*** Exercise input ***
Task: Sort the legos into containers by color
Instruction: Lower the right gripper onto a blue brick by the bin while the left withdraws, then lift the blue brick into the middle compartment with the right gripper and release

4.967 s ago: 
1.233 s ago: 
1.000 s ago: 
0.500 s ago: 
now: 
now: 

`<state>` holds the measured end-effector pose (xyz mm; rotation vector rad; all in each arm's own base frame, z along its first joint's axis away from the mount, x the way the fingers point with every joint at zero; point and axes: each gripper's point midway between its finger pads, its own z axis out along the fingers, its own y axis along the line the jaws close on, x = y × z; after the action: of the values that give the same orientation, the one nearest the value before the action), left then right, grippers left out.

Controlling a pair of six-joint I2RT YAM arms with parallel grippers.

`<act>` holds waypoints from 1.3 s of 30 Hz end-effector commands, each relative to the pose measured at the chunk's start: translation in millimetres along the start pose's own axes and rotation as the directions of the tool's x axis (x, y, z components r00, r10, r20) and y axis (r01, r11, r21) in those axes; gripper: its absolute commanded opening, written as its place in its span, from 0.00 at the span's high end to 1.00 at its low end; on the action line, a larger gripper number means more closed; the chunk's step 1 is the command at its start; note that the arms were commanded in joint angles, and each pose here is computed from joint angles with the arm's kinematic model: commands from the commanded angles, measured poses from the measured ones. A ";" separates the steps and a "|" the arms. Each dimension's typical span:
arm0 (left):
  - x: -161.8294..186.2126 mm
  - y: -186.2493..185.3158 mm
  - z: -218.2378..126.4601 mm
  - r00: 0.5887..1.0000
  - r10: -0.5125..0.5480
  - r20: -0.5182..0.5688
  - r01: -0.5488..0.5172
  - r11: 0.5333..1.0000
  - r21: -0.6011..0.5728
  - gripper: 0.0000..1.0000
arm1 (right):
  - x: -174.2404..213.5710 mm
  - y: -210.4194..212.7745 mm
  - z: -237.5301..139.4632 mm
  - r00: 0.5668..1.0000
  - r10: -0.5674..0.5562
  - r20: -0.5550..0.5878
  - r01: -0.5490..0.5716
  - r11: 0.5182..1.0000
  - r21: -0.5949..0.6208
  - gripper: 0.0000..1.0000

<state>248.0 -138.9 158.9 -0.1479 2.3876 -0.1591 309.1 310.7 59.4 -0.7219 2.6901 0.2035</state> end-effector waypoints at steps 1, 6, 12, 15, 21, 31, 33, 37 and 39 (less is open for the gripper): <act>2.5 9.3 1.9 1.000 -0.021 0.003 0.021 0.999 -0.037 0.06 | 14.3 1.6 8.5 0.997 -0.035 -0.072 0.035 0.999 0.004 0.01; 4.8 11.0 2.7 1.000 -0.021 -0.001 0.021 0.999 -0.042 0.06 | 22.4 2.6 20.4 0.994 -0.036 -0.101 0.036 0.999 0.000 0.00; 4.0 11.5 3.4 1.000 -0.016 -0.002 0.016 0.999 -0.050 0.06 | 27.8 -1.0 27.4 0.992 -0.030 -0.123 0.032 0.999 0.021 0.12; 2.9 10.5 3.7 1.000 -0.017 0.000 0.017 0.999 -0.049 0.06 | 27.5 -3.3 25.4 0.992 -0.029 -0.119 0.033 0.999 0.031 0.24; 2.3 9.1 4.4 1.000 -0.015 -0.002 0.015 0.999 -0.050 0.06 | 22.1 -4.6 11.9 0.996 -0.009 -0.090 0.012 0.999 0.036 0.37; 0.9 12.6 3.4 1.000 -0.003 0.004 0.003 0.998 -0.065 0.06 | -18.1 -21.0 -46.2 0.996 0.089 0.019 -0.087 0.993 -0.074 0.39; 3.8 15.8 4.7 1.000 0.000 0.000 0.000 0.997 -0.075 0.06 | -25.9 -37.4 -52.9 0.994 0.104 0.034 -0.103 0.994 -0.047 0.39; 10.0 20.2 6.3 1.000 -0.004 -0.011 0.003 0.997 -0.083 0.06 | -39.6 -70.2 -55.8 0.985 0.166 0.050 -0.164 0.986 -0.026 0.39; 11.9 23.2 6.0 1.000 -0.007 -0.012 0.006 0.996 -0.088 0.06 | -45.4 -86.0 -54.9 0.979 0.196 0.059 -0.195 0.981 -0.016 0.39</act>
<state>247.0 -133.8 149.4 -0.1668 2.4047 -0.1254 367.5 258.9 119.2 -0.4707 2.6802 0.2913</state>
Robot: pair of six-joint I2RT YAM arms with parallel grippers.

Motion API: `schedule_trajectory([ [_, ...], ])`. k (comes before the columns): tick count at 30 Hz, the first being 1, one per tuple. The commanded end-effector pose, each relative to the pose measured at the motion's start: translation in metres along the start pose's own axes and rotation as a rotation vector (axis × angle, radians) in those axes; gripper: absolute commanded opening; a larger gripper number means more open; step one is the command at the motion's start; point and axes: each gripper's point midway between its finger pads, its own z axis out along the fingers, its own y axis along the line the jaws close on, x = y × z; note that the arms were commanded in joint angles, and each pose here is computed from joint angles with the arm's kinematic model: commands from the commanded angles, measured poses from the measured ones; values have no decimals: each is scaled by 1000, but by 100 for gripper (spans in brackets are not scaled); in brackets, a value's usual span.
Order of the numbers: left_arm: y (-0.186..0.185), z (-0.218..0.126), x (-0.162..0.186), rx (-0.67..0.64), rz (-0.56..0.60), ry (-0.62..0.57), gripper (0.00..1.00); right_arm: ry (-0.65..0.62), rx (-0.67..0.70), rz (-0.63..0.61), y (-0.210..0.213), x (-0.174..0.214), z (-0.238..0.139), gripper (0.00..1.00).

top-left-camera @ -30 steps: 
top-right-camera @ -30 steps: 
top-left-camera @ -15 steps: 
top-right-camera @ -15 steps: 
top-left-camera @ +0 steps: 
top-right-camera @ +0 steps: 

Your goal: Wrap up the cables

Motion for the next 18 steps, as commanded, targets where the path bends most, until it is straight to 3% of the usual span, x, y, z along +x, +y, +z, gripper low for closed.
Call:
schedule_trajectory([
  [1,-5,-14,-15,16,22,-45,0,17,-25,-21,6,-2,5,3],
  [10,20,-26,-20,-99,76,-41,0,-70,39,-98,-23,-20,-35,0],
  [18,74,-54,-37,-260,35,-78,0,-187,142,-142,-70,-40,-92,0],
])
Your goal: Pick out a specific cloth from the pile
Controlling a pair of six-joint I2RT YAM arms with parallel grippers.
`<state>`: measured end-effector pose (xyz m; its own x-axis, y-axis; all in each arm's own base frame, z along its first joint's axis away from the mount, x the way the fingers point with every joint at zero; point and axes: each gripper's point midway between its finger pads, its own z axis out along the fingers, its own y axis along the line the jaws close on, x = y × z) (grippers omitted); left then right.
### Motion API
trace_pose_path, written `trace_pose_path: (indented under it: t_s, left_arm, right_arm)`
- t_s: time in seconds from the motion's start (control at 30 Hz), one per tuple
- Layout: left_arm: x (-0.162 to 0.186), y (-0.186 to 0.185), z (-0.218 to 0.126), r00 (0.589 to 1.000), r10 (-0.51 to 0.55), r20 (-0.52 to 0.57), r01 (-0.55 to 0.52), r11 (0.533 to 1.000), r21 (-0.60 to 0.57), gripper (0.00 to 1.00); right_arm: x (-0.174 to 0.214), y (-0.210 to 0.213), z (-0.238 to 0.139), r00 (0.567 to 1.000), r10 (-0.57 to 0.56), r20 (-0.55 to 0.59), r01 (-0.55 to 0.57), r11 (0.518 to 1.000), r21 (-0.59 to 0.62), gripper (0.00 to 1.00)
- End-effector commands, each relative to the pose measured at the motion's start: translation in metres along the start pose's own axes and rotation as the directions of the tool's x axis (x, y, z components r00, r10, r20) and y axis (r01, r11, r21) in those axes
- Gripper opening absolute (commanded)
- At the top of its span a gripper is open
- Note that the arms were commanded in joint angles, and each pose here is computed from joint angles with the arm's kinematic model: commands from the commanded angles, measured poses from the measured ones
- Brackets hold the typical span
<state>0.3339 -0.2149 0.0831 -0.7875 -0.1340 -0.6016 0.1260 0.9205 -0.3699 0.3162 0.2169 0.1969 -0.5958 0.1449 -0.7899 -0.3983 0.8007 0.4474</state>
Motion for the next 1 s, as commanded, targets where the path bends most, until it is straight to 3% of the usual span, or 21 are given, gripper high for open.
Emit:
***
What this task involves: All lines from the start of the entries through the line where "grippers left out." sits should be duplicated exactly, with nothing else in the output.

Expected answer:
Task: Sort the legos into containers by color
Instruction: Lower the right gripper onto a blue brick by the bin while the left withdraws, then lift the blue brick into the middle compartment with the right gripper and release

4.967 s ago: 
1.233 s ago: 
1.000 s ago: 
0.500 s ago: 
now: 
now: 

`<state>` holds the measured end-effector pose (xyz mm; rotation vector rad; all in each arm's own base frame, z along its first joint's axis away from the mount, x the way the fingers point with every joint at zero; point and axes: each gripper's point midway between its finger pads, its own z axis out along the fingers, its own y axis along the line the jaws close on, x = y × z; after the action: of the values that give the same orientation, the one nearest the value before the action), left then right, grippers left out.

This exercise has been completed.